RECORDED DATA.
__________________________________________________

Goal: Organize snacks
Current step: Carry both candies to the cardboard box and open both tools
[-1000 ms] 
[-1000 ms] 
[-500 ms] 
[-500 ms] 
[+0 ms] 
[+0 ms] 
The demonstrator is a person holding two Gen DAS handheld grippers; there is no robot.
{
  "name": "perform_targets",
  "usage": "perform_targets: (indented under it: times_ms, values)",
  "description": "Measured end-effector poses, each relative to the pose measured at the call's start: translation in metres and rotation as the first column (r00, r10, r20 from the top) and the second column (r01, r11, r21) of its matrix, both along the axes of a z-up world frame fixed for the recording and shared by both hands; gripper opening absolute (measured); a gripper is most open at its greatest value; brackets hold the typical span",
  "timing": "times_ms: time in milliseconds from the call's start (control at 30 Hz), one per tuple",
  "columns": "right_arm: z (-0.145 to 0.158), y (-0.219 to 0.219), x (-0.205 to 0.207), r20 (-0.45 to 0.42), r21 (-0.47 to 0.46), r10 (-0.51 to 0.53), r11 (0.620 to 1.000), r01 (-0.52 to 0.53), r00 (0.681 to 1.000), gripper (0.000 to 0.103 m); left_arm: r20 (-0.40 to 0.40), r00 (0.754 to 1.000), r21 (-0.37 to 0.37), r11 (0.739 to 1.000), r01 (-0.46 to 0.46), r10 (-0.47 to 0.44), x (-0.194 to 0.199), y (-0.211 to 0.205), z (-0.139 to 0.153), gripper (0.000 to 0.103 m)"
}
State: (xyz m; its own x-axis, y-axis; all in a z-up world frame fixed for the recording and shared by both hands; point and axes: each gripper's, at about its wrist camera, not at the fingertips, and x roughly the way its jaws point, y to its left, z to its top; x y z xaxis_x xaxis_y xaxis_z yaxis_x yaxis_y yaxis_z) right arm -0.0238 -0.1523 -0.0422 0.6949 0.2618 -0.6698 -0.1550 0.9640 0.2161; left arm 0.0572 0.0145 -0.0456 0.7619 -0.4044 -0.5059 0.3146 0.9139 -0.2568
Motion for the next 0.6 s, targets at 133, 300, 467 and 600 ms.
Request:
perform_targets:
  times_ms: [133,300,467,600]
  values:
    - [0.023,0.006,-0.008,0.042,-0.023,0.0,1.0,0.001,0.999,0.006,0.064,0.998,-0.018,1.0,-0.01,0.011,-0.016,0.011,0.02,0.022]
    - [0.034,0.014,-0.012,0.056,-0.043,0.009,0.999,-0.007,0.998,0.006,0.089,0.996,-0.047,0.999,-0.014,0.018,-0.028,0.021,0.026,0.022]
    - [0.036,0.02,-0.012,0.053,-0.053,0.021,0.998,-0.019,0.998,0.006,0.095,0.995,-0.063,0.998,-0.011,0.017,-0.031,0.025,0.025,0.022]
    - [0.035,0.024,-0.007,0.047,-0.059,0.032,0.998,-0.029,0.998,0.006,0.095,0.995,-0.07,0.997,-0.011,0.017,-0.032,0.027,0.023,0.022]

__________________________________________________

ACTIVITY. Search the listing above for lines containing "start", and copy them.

ANSWER AREA.
  "description": "Measured end-effector poses, each relative to the pose measured at the call's start: translation in metres and rotation as the first column (r00, r10, r20 from the top) and the second column (r01, r11, r21) of its matrix, both along the axes of a z-up world frame fixed for the recording and shared by both hands; gripper opening absolute (measured); a gripper is most open at its greatest value; brackets hold the typical span",
  "timing": "times_ms: time in milliseconds from the call's start (control at 30 Hz), one per tuple",

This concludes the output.